Gereja Katolik Roma melarang seks di luar nikah, jadi ajarannya tentang kontrasepsi harus dipahami dalam konteks suami dan istri. Katolik adalah satu-satunya agama utama di Amerika Serikat yang melarang penggunaan kontrasepsi. Gereja mengajarkan bahwa seks harus bersifat unitive dan prokreasi, sehingga melawan semua metode pengendalian kelahiran yang bersifat kimiawi dan penghalang dan menganggapnya tidak dapat diterima secara moral - mengklaim metode pengendalian kelahiran buatan menghalangi aspek prokreasi dari seks, membuat kontrasepsi berdosa.

Keluarga berencana alami seperti pantang berkala adalah satu-satunya metode kontrasepsi yang disetujui oleh Gereja. Katekismus Gereja Katolik mengklaim seks memiliki dua tujuan: "kebaikan pasangan hidup dan transmisi kehidupan (2363)." Namun, sebagian besar umat Katolik tidak setuju dengan larangan kontrol kelahiran; Faktanya, survei menemukan bahwa sekitar 90% perempuan Katolik yang aktif secara seksual di usia subur menggunakan metode pengendalian kelahiran yang dilarang oleh gereja.

Gereja Presbyterian:

Presbyterianisme sepenuhnya mempromosikan akses yang sama ke opsi pengendalian kelahiran . Bahkan, Gereja Presbiterian telah mengadvokasi undang-undang yang akan mengharuskan perusahaan asuransi untuk menutupi biaya pengendalian kelahiran, menegaskan bahwa layanan kontrasepsi adalah bagian dari perawatan kesehatan dasar dan memperingatkan bahwa kehamilan yang tidak diinginkan dapat menyebabkan tingkat kematian bayi yang lebih tinggi dan morbiditas ibu. , dan mengancam kelangsungan ekonomi keluarga.

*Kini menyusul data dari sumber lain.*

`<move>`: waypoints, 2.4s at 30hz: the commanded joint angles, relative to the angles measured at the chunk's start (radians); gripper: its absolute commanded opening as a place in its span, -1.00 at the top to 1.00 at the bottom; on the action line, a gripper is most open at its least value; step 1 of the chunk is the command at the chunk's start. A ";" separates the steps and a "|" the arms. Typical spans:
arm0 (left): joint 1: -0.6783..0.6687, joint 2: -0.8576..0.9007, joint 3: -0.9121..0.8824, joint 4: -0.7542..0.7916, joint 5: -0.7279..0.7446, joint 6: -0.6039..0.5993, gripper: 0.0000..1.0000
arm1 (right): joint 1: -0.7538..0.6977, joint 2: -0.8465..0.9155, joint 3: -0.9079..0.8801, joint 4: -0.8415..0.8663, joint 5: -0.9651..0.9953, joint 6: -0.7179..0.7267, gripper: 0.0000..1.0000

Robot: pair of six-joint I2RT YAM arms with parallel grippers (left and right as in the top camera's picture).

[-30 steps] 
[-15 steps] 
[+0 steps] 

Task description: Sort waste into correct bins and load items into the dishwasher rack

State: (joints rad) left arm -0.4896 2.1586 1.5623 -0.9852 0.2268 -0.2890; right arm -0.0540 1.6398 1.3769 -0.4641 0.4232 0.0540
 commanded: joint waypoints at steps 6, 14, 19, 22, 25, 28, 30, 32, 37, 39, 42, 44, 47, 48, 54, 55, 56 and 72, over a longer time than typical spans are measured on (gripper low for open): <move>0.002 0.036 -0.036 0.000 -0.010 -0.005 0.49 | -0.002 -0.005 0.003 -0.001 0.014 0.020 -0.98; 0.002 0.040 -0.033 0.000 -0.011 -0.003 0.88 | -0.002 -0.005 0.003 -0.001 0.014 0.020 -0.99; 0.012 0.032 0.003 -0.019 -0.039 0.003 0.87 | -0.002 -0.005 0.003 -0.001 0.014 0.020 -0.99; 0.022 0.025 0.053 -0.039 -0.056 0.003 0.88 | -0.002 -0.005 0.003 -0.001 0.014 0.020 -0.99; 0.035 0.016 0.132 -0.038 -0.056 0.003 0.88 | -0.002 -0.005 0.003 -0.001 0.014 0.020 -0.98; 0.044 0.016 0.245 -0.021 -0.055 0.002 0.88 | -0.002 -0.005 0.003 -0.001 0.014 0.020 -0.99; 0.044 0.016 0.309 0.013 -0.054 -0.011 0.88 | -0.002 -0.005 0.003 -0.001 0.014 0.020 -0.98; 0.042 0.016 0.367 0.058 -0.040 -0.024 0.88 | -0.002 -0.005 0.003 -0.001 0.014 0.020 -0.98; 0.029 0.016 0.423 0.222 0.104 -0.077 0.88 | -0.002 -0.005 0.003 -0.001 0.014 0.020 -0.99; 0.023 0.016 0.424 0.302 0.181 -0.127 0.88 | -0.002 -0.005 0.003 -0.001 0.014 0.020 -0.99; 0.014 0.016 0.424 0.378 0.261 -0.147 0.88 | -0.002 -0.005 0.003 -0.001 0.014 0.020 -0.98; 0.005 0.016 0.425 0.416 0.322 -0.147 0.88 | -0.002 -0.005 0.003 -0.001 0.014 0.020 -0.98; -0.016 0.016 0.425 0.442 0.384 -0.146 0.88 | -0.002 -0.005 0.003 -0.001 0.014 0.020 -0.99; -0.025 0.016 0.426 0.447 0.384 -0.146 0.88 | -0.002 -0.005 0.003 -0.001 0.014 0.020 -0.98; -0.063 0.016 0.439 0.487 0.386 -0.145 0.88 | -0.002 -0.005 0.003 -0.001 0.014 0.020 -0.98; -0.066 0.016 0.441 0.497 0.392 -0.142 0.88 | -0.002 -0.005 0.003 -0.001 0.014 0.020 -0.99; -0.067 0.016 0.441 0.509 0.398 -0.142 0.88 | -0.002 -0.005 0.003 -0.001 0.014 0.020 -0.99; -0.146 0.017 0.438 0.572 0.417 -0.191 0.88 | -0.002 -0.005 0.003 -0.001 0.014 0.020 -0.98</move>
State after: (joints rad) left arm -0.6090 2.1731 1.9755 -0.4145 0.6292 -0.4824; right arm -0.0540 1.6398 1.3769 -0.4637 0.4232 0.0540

Presbyterian telah mendesak Kongres dan presiden untuk memasukkan perencanaan keluarga yang komprehensif dalam setiap proposal untuk perawatan kesehatan nasional.

Sumber:

Blumenthal (2007). Mengatasi Hambatan Budaya dalam Perawatan Kontrasepsi . Baylor College of Medicine.

Koalisi Keagamaan untuk Pilihan Reproduksi (2006) Pandangan Agama tentang Kontrasepsi . Panggilan ke Keadilan.

Thomas (2007) Kehidupan Keluarga . Planet Cahaya.